To establish a machine-learning model to differentiate adenocarcinoma in situ (AIS) or minimally invasive adenocarcinoma (MIA) from invasive adenocarcinoma (IAC) appearing as pure ground-glass nodules (pGGNs).
This retrospective study enrolled 136 patients with histopathologically diagnosed with AIS, MIA, and IAC. All pGGNs were divided randomly into a training and a testing dataset at a ratio of 7 : 3. Radiomics features were extracted based on the unenhanced computed tomography (CT) images derived from the last preoperative CT examination of each patient. The F-test and least absolute shrinkage and selection operator (LASSO) logistic regression were applied to select the most valuable features to establish a support vector machine (SVM) model. The performance of the model was evaluated using the area under the receiver operating characteristic curve (AUROC), and the accuracy, sensitivity, and specificity were calculated to compare the diagnostic performance of radiologists and the SVM model.

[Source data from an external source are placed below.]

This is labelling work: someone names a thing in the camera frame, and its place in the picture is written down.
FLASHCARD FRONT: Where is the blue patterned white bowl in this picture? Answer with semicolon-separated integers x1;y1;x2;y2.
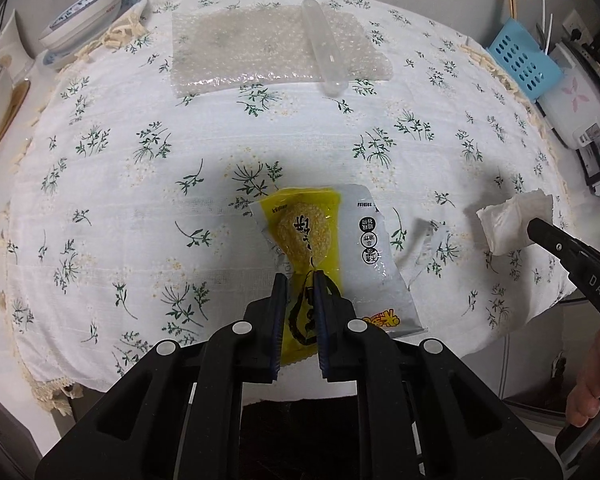
42;47;81;71
38;0;123;54

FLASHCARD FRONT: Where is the person's right hand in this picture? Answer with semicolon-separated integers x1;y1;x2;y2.
565;320;600;428

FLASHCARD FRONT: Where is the white floral tablecloth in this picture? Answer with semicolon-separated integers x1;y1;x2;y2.
0;0;581;417

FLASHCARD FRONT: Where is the white tissue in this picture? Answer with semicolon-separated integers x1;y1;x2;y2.
476;191;557;257

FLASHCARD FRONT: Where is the yellow snack packet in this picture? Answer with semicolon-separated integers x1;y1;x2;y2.
248;184;428;367

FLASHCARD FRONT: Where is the white ceramic container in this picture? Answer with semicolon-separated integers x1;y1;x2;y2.
0;10;35;155

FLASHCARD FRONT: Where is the white rice cooker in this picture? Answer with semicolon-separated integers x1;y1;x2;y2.
536;40;600;151

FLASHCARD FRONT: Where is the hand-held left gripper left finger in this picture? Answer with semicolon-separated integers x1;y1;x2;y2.
34;272;290;480

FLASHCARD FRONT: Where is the white wall socket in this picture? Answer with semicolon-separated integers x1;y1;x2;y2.
565;7;589;42

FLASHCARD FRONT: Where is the clear bubble wrap sheet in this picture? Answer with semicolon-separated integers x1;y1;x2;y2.
171;4;394;102

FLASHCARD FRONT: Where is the blue perforated utensil holder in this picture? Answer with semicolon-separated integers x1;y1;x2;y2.
487;17;567;102

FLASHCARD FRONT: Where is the clear plastic tube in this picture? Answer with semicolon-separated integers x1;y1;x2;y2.
302;0;349;97

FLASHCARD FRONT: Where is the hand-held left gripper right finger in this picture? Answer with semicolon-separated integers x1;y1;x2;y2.
312;270;576;480

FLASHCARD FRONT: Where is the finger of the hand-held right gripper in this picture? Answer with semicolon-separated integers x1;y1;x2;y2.
526;216;587;282

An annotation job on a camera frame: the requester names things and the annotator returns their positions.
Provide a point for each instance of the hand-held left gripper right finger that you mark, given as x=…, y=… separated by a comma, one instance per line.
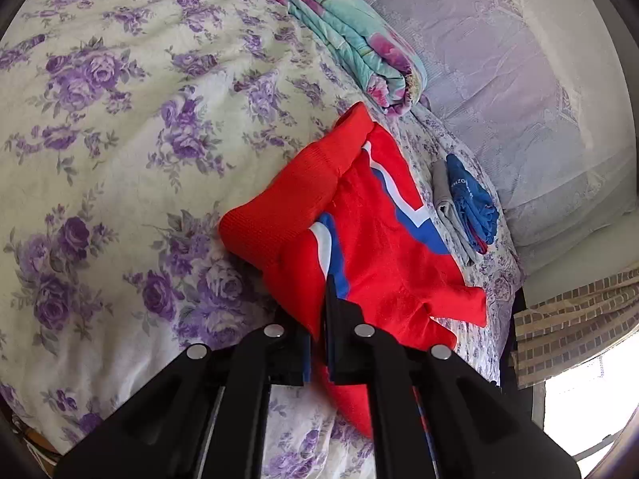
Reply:
x=344, y=349

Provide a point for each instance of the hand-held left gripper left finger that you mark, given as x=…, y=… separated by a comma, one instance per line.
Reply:
x=305, y=359

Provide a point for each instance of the red pants with striped sides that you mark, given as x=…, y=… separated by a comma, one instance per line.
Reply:
x=379, y=269

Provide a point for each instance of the folded grey pants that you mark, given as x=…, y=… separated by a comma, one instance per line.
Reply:
x=447, y=212

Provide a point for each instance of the folded blue pants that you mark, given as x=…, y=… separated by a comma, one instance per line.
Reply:
x=469, y=199

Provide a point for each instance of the brick pattern curtain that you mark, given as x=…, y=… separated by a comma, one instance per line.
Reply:
x=574, y=324

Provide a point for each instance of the bright window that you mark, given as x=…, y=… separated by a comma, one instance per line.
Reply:
x=589, y=399

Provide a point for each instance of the purple floral bedsheet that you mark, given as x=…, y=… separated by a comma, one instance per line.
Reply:
x=125, y=159

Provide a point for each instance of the folded teal floral quilt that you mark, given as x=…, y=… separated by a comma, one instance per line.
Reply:
x=349, y=45

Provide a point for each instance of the white lace cover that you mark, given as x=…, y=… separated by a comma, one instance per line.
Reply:
x=499, y=85

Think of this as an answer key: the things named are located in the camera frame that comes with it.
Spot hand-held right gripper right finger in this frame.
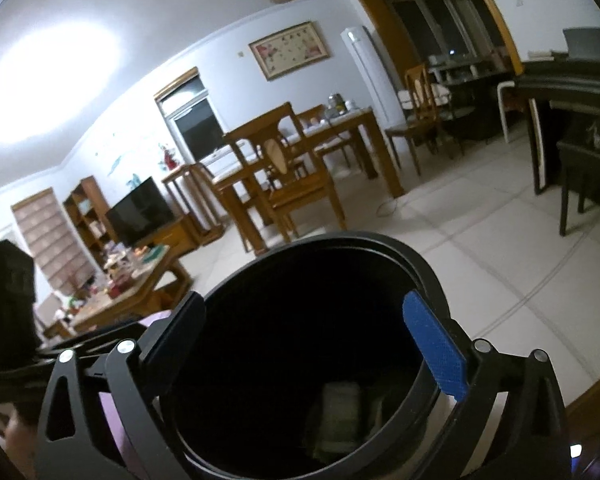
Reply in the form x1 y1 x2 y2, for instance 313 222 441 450
402 290 572 480

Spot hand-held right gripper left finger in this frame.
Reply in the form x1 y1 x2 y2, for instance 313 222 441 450
36 291 206 480

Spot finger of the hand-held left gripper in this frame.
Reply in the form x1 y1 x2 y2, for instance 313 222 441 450
32 322 148 361

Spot black plastic bin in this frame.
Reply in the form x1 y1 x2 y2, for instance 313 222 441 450
162 230 453 480

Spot beige wooden armchair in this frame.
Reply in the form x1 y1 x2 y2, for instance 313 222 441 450
34 290 81 338

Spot wooden coffee table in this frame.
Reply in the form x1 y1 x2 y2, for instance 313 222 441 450
42 245 193 341

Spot beige roman blind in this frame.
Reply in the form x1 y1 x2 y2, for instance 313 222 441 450
11 187 97 297

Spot wooden television cabinet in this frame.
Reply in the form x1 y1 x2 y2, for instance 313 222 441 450
146 214 202 262

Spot purple tablecloth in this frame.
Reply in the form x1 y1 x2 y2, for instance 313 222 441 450
95 310 181 480

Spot wooden bookshelf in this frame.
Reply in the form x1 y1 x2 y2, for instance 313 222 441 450
62 176 118 267

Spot black flat television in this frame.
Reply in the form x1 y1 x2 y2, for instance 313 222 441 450
105 176 177 247

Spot tall wooden plant stand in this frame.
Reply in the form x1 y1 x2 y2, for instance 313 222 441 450
161 162 227 247

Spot red flower vase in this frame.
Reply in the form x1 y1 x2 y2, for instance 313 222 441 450
161 142 182 171

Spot wooden dining chair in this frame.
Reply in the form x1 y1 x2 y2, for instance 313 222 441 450
222 102 347 256
385 64 464 176
296 104 354 168

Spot white framed window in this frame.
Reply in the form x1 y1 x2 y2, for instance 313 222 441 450
154 66 227 163

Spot wooden dining table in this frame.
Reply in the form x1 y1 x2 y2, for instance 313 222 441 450
200 106 406 256

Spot black piano bench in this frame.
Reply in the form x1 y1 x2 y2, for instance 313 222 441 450
555 112 600 237

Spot metal kettle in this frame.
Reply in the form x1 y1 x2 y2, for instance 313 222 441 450
325 92 349 119

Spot white standing air conditioner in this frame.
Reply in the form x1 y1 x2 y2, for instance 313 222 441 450
340 25 407 132

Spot framed floral picture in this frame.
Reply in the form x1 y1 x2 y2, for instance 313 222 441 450
248 21 331 82

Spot black upright piano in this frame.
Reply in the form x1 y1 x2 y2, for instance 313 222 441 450
512 26 600 197

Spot balcony window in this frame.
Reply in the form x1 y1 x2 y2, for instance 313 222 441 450
390 0 507 62

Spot white wire basket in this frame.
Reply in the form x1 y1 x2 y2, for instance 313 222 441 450
102 242 142 281

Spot white metal frame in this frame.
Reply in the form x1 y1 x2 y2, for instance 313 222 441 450
497 80 520 144

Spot wooden arched doorway frame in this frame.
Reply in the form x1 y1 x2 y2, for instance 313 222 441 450
354 0 524 77

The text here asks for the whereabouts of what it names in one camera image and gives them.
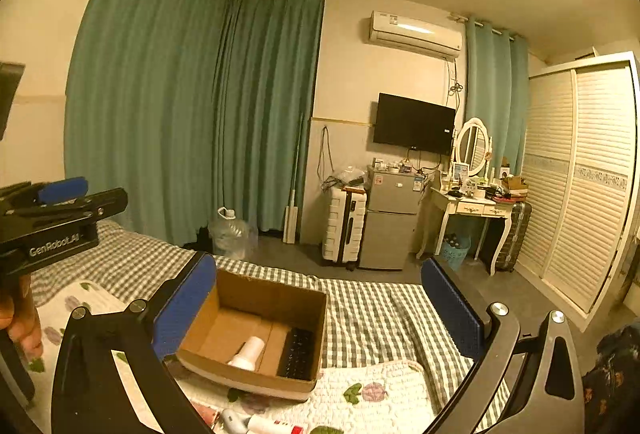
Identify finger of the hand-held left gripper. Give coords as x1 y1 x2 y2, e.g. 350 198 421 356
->
0 187 128 242
0 177 90 215

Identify small open cardboard carton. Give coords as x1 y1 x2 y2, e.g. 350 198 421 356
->
501 175 530 195

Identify brown cardboard box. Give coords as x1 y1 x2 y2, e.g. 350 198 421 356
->
177 268 328 402

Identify white oval mirror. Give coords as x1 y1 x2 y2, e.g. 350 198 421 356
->
452 117 493 178

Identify white air conditioner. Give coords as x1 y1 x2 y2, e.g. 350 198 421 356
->
368 11 465 62

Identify dark floral cloth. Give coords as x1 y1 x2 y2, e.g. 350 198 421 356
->
580 324 640 434

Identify grey small fridge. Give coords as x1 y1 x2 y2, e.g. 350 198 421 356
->
359 165 425 271

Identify large green curtain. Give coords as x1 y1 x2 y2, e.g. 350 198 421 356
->
65 0 236 246

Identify clear water jug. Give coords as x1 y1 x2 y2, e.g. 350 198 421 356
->
207 207 259 260

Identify black wall television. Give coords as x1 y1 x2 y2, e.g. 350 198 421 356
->
374 93 457 156

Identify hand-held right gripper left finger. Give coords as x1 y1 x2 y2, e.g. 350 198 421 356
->
51 251 217 434

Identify clear plastic bag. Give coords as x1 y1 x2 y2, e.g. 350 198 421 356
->
332 167 368 188

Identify black rectangular device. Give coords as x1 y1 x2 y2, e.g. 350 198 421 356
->
276 326 317 380

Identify red-capped white bottle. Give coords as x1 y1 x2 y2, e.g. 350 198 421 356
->
245 415 306 434

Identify white louvred wardrobe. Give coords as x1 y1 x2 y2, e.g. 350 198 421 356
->
515 52 640 321

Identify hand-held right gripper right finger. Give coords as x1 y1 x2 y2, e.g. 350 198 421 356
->
421 257 586 434

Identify air conditioner cables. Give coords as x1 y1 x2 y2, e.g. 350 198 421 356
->
445 57 463 115

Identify white suitcase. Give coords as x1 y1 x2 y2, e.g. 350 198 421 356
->
321 187 368 271

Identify white plastic case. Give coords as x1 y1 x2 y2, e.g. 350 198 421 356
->
220 408 251 434

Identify green checkered bed sheet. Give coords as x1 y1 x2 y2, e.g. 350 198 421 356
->
30 219 511 434

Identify person's left hand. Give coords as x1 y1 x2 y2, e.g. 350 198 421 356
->
0 273 44 361

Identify dark suitcase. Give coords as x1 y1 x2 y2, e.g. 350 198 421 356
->
497 200 532 273

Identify white cylindrical bottle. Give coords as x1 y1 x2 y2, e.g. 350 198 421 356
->
229 336 266 371

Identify green corner curtain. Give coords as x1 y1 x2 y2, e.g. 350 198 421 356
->
212 0 325 241

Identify white dressing table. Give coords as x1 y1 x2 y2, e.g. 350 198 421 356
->
417 184 516 276

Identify hanging wall cable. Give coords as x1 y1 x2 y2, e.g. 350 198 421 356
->
316 125 335 188

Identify pink item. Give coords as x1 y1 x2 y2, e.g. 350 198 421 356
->
192 401 222 430

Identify narrow green curtain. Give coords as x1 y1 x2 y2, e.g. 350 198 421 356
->
465 17 530 176

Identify blue plastic basket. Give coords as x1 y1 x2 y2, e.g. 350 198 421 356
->
437 234 472 271

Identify white flat mop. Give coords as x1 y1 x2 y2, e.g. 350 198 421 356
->
282 111 305 244

Six significant radiomics features were selected to develop the SVM model and showed excellent ability to differentiate AIS/MIA from IAC in both the training dataset (AUROC=0.950, 95% confidence interval [CI]: 0.886-0.984) and the testing dataset (AUROC=0.945, 95% CI: 0.826-0.992). Compared with two radiologists, the proposed model possessed significant advantages with higher accuracy (90.24% versus 75.61% and 80.49%), sensitivity (91.67% versus 50% and 75%), and specificity (89.66% versus 86.21% and 82.76%).
A machine-learning model based on radiomics features exhibits superior diagnostic performance in differentiating AIS/MIA from IAC appearing as pGGNs.
建立一种机器学习模型,以区分表现为纯磨玻璃结节(pGGN)的原位腺癌(AIS)或微浸润性腺癌(MIA)与浸润性腺癌(IAC)。
本回顾性研究纳入了 136 例经组织病理学诊断为 AIS、MIA 和 IAC 的患者。所有 pGGN 均随机分为训练集和测试集,比例为 7:3。基于每位患者最后一次术前 CT 检查的平扫 CT 图像提取放射组学特征。采用 F 检验和最小绝对值收缩和选择算子(LASSO)逻辑回归选择最有价值的特征建立支持向量机(SVM)模型。采用受试者工作特征曲线下面积(AUROC)评估模型性能,并计算准确率、敏感度和特异度,以比较放射科医生和 SVM 模型的诊断性能。
选择 6 个有意义的放射组学特征来建立 SVM 模型,该模型在训练数据集(AUROC=0.950,95%置信区间[CI]:0.886-0.984)和测试数据集(AUROC=0.945,95%CI:0.826-0.992)中均具有良好的区分 AIS/MIA 与 IAC 的能力。与两名放射科医生相比,该模型具有更高的准确率(90.24%对 75.61%和 80.49%)、敏感度(91.67%对 50%和 75%)和特异度(89.66%对 86.21%和 82.76%),具有显著优势。
基于放射组学特征的机器学习模型在区分表现为 pGGN 的 AIS/MIA 与 IAC 方面具有较好的诊断性能。